Even in facilities using AI in food production, the success of digital twins depends on maintaining reliable data inputs from the ground up. Without clean and synchronized data, the system cannot accurately reflect the real process.
3. Resistance to Change
One of the less visible but equally important challenges is internal resistance. In many traditional manufacturing plants, teams are used to well-established routines.
Introducing new systems, especially those that collect and track detailed performance data, can be seen as disruptive or unnecessary.
Some employees may worry that new technologies could replace their roles or add to their workload. Others may question the reliability of the digital model or prefer hands-on troubleshooting.
Addressing these concerns requires clear communication, practical training, and leadership support. Teams need to understand not just how the system works, but why it matters.
Without early buy-in from operators and supervisors, digital twin projects are more likely to stall or be underused.
The Future of Digital Twin Technology in Food Manufacturing

Digital twin technology is expected to become more widely used in food production as systems improve, support sustainable practices, and become easier to adopt, even for smaller manufacturers.
1. AI and Automation Integration
Digital twins that include automation and predictive insights are becoming more capable of adjusting operations with little human input.

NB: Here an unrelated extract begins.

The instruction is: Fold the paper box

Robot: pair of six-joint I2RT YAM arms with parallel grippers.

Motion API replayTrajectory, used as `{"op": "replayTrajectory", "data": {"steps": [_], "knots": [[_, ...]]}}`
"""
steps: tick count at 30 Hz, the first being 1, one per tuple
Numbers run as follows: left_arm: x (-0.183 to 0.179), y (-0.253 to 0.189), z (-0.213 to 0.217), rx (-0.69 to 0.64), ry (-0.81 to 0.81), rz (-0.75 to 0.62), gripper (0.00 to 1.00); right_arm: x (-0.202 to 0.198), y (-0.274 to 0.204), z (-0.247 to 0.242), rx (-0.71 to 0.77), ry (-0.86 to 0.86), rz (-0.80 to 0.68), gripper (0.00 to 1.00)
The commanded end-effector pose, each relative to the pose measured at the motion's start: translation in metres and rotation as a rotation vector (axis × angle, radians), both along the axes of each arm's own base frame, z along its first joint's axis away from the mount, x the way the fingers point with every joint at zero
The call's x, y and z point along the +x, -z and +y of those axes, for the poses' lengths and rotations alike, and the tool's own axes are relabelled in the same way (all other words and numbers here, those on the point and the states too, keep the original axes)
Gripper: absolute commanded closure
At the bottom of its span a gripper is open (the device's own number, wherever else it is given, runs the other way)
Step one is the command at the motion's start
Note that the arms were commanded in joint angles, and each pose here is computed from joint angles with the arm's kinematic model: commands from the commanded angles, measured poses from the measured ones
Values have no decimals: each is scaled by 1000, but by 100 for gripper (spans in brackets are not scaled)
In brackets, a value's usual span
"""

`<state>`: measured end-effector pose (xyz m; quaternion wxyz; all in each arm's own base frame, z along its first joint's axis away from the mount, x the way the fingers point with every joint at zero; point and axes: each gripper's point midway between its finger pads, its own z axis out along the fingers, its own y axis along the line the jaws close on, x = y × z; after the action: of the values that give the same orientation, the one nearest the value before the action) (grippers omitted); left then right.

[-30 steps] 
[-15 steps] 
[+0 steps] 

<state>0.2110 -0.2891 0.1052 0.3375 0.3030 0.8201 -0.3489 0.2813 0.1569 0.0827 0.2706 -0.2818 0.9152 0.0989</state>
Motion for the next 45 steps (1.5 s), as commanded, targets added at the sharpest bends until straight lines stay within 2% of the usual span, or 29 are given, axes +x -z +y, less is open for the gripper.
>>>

For example, a twin combined with automated controls can detect a shift in oven temperature and automatically adjust heating to maintain consistency. Factory operators then receive alerts only when manual intervention is needed.
This level of control improves production efficiency and helps prevent quality issues before they happen. A recent industry survey found that more than 54% of manufacturers now use digital twins for energy management and predictive care.
These developments show how AI in food production can facilitate smooth operations while maintaining high standards.
2. Sustainability and Digital Twins
Digital twins offer strong support for sustainable production. By modeling resource use across the entire value chain, including energy, water, and materials, manufacturers can identify areas where to reduce waste and emissions.
For example, studies show that improving plant energy efficiency by as little as 1% can prevent 70 million tons of carbon emissions annually.
In real-world terms, digital twins help plants reduce energy use by up to 30% and material waste by 17% through the virtual testing of new processes. This makes them a valuable resource for both cost savings and environmental responsibility.
3. Expansion Beyond Large Enterprises
New technologies like cloud computing, modular software, and shared analytics platforms are making digital twins more affordable and accessible.
These advances allow smaller food producers to start with basic models, perhaps focusing on a single production line before scaling up.
With more manufacturers using this technology, implementation costs continue to fall. This trend is opening doors for a wider range of companies to explore data-driven food manufacturing without requiring a large upfront investment.
Conclusion
Digital twin technology is changing the way food manufacturers plan, monitor, and improve their operations.
By offering real-time insights, better control over processes, and stronger predictive capabilities, digital twins support higher efficiency, lower costs, and more consistent product quality.
From reducing downtime to managing energy use and improving traceability, the benefits are already apparent in companies that have adopted the technology.
For food manufacturers seeking to enhance their operations and remain competitive, digital twins are no longer exclusive to large enterprises. As systems become more scalable and affordable, now is a good time to explore where this technology can bring value.
Whether it’s improving a single production line or enhancing site-wide performance, digital twins can support long-term digital strategies aimed at smarter, more reliable production.